▸ Exercise objective
Give the data again exactly as written, without any of its pictures.

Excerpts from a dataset
◆ ◆ ◆
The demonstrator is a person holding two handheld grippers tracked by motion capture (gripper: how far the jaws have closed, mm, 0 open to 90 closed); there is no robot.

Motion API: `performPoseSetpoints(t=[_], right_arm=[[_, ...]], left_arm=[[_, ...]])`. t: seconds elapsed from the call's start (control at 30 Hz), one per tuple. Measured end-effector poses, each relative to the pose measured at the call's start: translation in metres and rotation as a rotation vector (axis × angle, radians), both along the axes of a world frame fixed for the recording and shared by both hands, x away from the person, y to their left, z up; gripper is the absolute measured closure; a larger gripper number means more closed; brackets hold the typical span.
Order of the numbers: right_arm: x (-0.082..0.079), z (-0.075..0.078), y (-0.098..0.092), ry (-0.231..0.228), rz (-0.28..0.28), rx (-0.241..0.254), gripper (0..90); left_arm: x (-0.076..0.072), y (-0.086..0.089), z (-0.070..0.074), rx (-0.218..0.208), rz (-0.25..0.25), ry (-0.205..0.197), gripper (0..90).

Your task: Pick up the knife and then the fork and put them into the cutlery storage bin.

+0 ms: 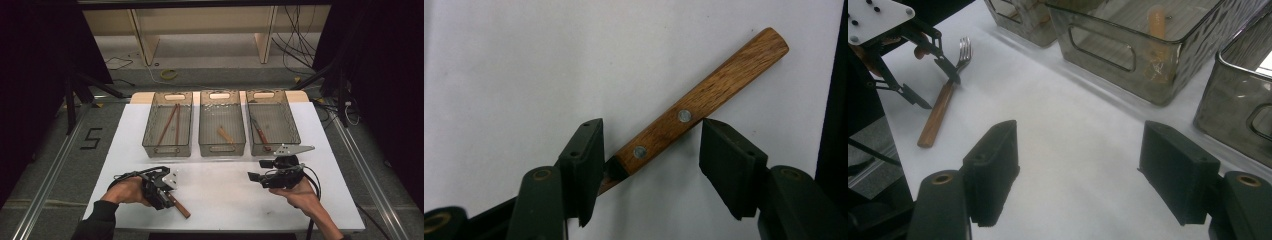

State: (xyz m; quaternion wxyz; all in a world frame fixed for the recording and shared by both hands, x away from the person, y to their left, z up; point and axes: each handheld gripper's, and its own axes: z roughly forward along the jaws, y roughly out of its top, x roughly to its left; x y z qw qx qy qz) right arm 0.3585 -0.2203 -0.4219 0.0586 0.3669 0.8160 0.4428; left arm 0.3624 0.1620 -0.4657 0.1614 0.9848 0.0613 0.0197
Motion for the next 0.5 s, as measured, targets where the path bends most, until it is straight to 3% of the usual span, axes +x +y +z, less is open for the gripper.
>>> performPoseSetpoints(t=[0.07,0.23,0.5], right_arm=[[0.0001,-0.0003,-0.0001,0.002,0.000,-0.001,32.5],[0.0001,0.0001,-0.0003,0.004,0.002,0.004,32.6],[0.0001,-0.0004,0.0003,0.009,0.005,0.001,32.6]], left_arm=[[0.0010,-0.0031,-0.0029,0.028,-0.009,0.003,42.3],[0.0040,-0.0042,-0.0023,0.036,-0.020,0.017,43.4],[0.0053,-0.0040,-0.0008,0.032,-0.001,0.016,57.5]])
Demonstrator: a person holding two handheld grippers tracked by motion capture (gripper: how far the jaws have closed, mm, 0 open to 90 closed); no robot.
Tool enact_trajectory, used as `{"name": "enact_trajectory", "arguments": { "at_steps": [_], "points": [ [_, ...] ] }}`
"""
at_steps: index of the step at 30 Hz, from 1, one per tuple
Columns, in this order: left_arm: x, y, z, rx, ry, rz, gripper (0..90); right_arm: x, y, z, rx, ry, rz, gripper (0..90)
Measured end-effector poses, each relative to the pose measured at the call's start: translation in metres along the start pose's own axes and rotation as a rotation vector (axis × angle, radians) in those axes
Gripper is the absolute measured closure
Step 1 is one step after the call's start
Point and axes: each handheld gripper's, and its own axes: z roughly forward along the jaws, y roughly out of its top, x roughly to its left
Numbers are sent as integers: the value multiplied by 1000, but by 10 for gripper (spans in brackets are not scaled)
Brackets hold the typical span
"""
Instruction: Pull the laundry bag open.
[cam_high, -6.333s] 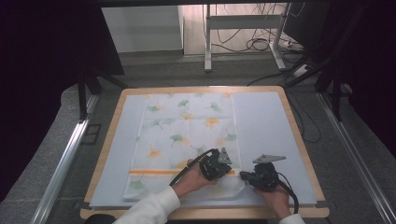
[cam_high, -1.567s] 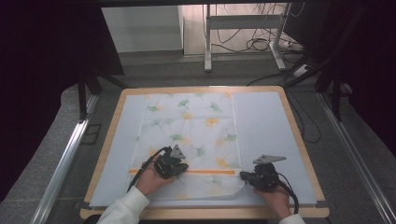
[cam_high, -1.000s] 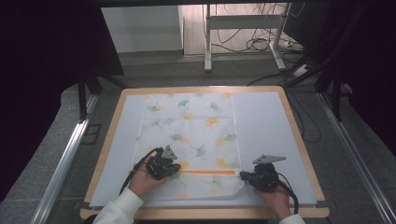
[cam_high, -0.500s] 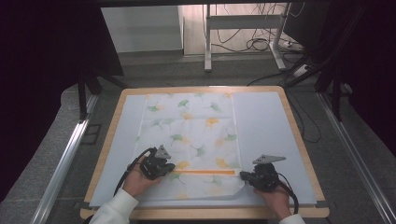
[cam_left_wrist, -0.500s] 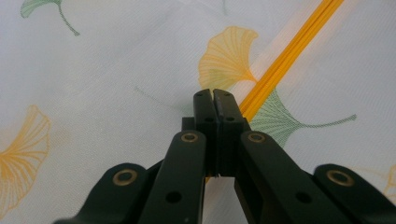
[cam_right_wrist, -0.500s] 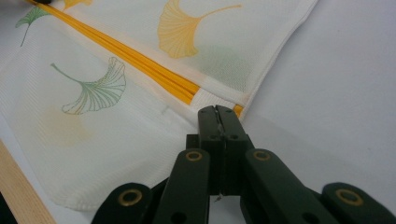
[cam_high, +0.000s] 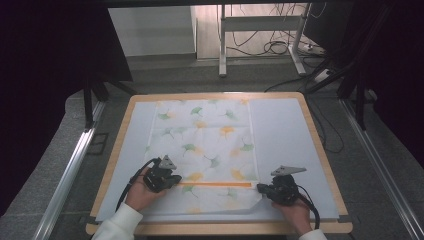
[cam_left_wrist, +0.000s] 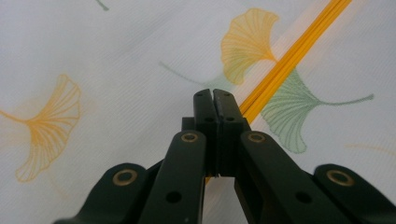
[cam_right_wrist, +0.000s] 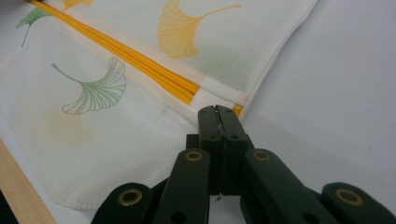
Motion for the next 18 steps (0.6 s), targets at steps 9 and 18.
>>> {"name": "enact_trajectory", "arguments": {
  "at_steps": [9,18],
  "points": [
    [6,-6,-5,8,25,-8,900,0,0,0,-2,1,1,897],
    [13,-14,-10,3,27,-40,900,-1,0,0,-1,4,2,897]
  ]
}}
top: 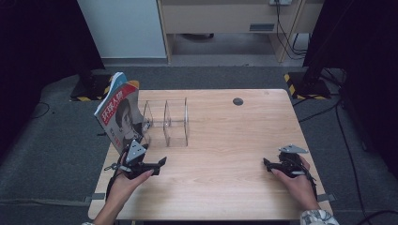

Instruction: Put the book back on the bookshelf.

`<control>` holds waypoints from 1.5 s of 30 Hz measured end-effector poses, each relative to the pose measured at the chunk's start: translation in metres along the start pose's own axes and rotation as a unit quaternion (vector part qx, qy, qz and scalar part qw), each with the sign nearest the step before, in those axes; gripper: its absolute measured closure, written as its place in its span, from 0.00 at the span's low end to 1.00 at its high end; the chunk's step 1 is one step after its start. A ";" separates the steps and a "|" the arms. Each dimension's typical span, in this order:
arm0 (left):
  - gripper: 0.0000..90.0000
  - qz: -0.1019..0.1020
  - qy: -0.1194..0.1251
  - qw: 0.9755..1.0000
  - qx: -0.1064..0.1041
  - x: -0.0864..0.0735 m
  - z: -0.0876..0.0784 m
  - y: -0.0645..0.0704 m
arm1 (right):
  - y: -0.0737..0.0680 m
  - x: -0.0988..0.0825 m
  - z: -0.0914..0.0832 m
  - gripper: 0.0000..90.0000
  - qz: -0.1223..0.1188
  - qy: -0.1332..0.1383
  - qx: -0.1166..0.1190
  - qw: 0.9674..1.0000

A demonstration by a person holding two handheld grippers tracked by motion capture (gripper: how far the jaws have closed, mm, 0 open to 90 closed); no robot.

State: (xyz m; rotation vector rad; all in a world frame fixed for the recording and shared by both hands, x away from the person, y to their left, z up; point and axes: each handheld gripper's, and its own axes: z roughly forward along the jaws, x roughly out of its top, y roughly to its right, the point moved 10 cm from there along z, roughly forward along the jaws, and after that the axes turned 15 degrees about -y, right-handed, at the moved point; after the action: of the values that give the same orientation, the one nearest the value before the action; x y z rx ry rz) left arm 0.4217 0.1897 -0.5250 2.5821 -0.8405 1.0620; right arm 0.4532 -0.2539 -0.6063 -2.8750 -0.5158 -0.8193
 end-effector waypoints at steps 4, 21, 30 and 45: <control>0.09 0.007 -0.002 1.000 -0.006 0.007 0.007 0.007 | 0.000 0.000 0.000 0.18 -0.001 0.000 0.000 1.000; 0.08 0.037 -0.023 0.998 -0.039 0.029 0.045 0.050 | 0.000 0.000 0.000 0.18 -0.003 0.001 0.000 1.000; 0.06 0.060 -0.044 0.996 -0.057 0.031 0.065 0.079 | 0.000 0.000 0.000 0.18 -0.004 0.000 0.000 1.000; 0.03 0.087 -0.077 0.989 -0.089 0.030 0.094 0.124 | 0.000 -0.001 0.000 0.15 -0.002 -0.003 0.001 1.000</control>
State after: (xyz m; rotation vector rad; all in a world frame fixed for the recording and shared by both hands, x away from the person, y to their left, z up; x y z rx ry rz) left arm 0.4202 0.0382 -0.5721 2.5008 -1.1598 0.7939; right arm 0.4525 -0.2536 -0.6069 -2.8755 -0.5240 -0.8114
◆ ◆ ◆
▸ Final answer
The demonstrator is a person holding two handheld grippers tracked by motion capture (gripper: how far the jaws have closed, mm, 0 open to 90 closed); there is no robot.

Motion API: `performPoseSetpoints(t=[_], right_arm=[[_, ...]], left_arm=[[_, ...]])`. t: seconds elapsed from the call's start (control at 30 Hz), one per tuple. Measured end-effector poses, each relative to the pose measured at the call's start: translation in metres and rotation as a rotation vector (axis × angle, radians), both along the axes of a world frame fixed for the recording and shared by both hands, x away from the person, y to their left, z up; gripper is the absolute measured closure; a larger gripper number means more closed; brackets hold the typical span.
Order of the numbers: right_arm: x (-0.082..0.079), z (-0.075..0.078), y (-0.098..0.092), ry (-0.231..0.228), rz (-0.28..0.28), rx (-0.241..0.254), gripper (0..90); left_arm: x (-0.076..0.072), y (-0.086..0.089), z (-0.070..0.074), rx (-0.218..0.208), rz (-0.25..0.25), ry (-0.205..0.197), gripper (0..90).

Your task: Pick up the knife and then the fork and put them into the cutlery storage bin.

+0 ms: 

State: (xyz m; quaternion wxyz; all in a world frame fixed for the recording and shared by both hands, x away from the person, y to their left, z up; point and axes: each handheld gripper's, and its own axes: z roughly forward along the jaws, y roughly out of its top, x roughly to its left; x y z qw qx qy qz) right arm 0.3585 -0.2203 -0.4219 0.0586 0.3669 0.8160 0.4428; left arm 0.3624 0.1620 -0.4657 0.1614 0.9848 0.0613 0.0197
Motion for the next 0.5 s, as measured, targets where the path bends most, until it is straight to 3% of the usual span, axes +x +y +z, less is open for the gripper.
>>> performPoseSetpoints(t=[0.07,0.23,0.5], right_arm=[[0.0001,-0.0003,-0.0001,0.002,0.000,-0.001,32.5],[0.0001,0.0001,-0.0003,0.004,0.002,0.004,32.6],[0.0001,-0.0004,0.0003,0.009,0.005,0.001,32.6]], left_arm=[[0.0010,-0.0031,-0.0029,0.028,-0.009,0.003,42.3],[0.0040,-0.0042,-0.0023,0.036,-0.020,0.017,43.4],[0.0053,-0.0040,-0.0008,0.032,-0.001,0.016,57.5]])
Demonstrator: a person holding two handheld grippers tracked by motion capture (gripper: how far the jaws have closed, mm, 0 open to 90 closed); no robot.
Tool enact_trajectory, used as `{"name": "enact_trajectory", "arguments": { "at_steps": [_], "points": [ [_, ...] ] }}`
"""
at_steps: index of the step at 30 Hz, from 1, one per tuple
Columns, in this order: left_arm: x, y, z, rx, ry, rz, gripper (0..90); right_arm: x, y, z, rx, ry, rz, gripper (0..90)
Measured end-effector poses, each relative to the pose measured at the call's start: translation in metres along the start pose's own axes and rotation as a rotation vector (axis × angle, radians) in those axes
Gripper is the absolute measured closure
Step 1 is one step after the call's start
Point and axes: each handheld gripper's, and its own axes: z roughly forward along the jaws, y roughly out of its top, x roughly to its left
Numbers are sent as integers: the value multiplied by 1000, but by 10 for gripper (spans in brackets are not scaled)
Brackets hold the typical span
"""
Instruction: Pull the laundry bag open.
[cam_high, -6.333s] 
[cam_high, -1.567s] 
[cam_high, -1.000s] 
[cam_high, -0.500s] 
[cam_left_wrist, -0.500s] 
[cam_right_wrist, -0.500s] 
[cam_high, +0.000s] 
[cam_left_wrist, +0.000s] 
[cam_right_wrist, +0.000s] 
Motion for the next 18 steps (0.6 s), targets at steps 9 and 18.
>>> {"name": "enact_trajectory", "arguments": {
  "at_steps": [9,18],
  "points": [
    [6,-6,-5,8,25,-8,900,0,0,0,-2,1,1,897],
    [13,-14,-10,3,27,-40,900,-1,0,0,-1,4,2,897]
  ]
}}
top: 

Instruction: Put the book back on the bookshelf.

`<control>` holds waypoints from 1.5 s of 30 Hz measured end-effector poses, each relative to the pose measured at the chunk's start: translation in metres along the start pose's own axes and rotation as a unit quaternion (vector part qx, qy, qz and scalar part qw), each with the sign nearest the step before, in those axes; gripper: its absolute measured closure, written as its place in its span, from 0.00 at the span's low end to 1.00 at its high end; the chunk's step 1 is one step after its start. A ";" separates the steps and a "|" the arms. Each dimension's typical span, in this order:
arm0 (left):
  - gripper: 0.0000..90.0000
  - qz: -0.1019..0.1020
  - qy: -0.1194..0.1251
  - qw: 0.9755..1.0000
  - qx: -0.1064..0.1041
  - x: -0.0864..0.0735 m
  - z: -0.0876..0.0784 m
  - y: -0.0645..0.0704 m
arm1 (right):
  - y: -0.0737..0.0680 m
  - x: -0.0988..0.0825 m
  - z: -0.0914..0.0832 m
  - gripper: 0.0000..90.0000
  - qz: -0.1223..0.1188
  - qy: -0.1332..0.1383
  - qx: -0.1166..0.1190
  - qw: 0.9674..1.0000

A demonstration by a person holding two handheld grippers tracked by motion capture (gripper: how far the jaws have closed, mm, 0 open to 90 closed); no robot.

State: (xyz m; rotation vector rad; all in a world frame fixed for the recording and shared by both hands, x away from the person, y to their left, z up; point and axes: each handheld gripper's, and its own axes: z roughly forward along the jaws, x roughly out of its top, y roughly to its right, the point moved 10 cm from there along z, roughly forward along the jaws, and after that the axes turned 15 degrees about -y, right-handed, at the moved point; after the action: of the values that give the same orientation, the one nearest the value before the action; x y z rx ry rz) left arm 0.4217 0.1897 -0.5250 2.5821 -0.8405 1.0620; right arm 0.4532 -0.2539 -0.6063 -2.8750 -0.5158 -0.8193
 end-effector waypoints at steps 4, 21, 30 and 45: <control>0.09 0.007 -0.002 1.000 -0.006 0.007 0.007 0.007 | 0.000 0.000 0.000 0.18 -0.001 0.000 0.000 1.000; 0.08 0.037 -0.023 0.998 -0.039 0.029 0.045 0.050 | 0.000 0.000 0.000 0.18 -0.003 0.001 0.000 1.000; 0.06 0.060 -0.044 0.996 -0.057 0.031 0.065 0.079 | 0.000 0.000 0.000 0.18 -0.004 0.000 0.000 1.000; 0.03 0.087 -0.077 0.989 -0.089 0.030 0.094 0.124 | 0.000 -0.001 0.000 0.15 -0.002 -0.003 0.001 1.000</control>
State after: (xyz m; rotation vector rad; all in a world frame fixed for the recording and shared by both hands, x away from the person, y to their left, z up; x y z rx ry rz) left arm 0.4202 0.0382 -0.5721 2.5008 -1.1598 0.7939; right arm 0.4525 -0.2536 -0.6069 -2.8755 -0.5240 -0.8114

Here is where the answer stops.